In comparison, in many countries and even a few US states, most of the "bricks and mortar" shops are still closed on Sundays. For many people, perhaps hundreds of thousands, eBay and its competitors represent a new business opportunity. Auction sites are not restricted to just hobbyists, but they are a low cost way to get into retailing for people selling a wide variety of items. After one outage, an angry antique dealer claimed to be selling $2,000 to $4,000 of merchandise a day, via eBay. Customers can quickly lose confidence in repeated e-commerce failures, and take their custom elsewhere. Butler Group believes that eBay, for all its faults, has kept on growing, which shows that the human need to sell and barter is not to be dissuaded for long, and that the Internet fills this need in an easier and more convenient way.
ANd here is the PR of the SUNW/ebay deal...
EBAY CHOOSES SUN FOR THE LONG HAUL Sun Selected as the Premier Supplier of Servers, Software, Storage and Service for eBay After a rigorous review of different proposals from the industry's largest computer manufacturers, eBay©, the world's leading online personal trading community, announced Tuesday that it has selected Sun Microsystems Inc. as its premier supplier of servers, software, storage and professional services.

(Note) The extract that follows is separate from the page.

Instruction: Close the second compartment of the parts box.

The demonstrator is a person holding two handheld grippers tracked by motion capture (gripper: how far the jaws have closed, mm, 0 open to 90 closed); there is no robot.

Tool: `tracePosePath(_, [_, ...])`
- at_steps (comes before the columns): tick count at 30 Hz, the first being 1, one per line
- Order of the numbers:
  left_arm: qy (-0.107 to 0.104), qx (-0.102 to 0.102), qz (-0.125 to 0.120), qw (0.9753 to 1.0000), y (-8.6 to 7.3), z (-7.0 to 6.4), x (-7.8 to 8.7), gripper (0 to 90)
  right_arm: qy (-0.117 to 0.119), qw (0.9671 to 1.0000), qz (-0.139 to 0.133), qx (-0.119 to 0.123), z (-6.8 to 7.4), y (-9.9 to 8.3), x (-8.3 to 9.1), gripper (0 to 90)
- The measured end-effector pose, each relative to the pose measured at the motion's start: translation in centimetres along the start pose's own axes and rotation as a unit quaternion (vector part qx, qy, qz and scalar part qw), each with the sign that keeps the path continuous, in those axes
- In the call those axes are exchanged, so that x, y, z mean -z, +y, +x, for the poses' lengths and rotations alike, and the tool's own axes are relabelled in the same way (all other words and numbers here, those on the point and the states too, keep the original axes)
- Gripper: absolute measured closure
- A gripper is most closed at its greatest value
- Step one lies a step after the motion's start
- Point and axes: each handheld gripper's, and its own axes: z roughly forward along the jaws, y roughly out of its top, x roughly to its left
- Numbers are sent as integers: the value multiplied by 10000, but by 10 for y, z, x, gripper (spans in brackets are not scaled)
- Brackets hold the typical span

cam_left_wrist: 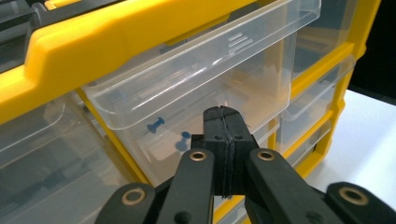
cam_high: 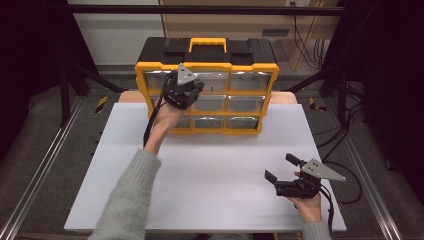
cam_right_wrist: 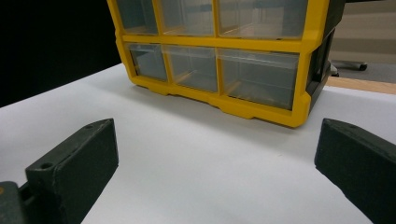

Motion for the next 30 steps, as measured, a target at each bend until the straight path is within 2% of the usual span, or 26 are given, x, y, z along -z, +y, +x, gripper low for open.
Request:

Running on Sun technology since its earliest days in 1995, today eBay is one of the Internet's most heavily trafficked sites, with more than 1.8 million daily unique visitors and over $12 million in gross merchandise sales transacted on the site each day.
Both Hewlett-Packard Company and IBM competed to capture eBay's business, but were rebuffed by the strength of Sun's product and service offerings.
"After carefully weighing our options and determining our needs for eBay's future system architecture, we decided that Sun has clearly demonstrated a proven combination of technology performance and service," said Maynard Webb, president of eBay Technologies. "Sun has been with us from the very beginning and has helped make eBay the success it is today. We will continue to work very hard together to continually advance eBay's site reliability and scalability."
The eBay site is built around Sun Enterprise[tm] servers running the Solaris[tm] operating environment, as well as Sun StorEdge[tm] storage devices. Sun's Professional Services team is assisting eBay technical experts in designing the company's future-generation architecture.
"Sun is proud to be the premier technology supplier for eBay, and to work together to provide eBay's customers with the performance and reliability they expect," said Edward Zander, president and COO of Sun Microsystems. "Sun clearly has the technology and service capabilities to help manage eBay's tremendous database volumes, while continuing to grow with the company's infrastructure needs."
Execution between the two parties is expected during the next several weeks. Other terms and financial details of the deal have not been disclosed.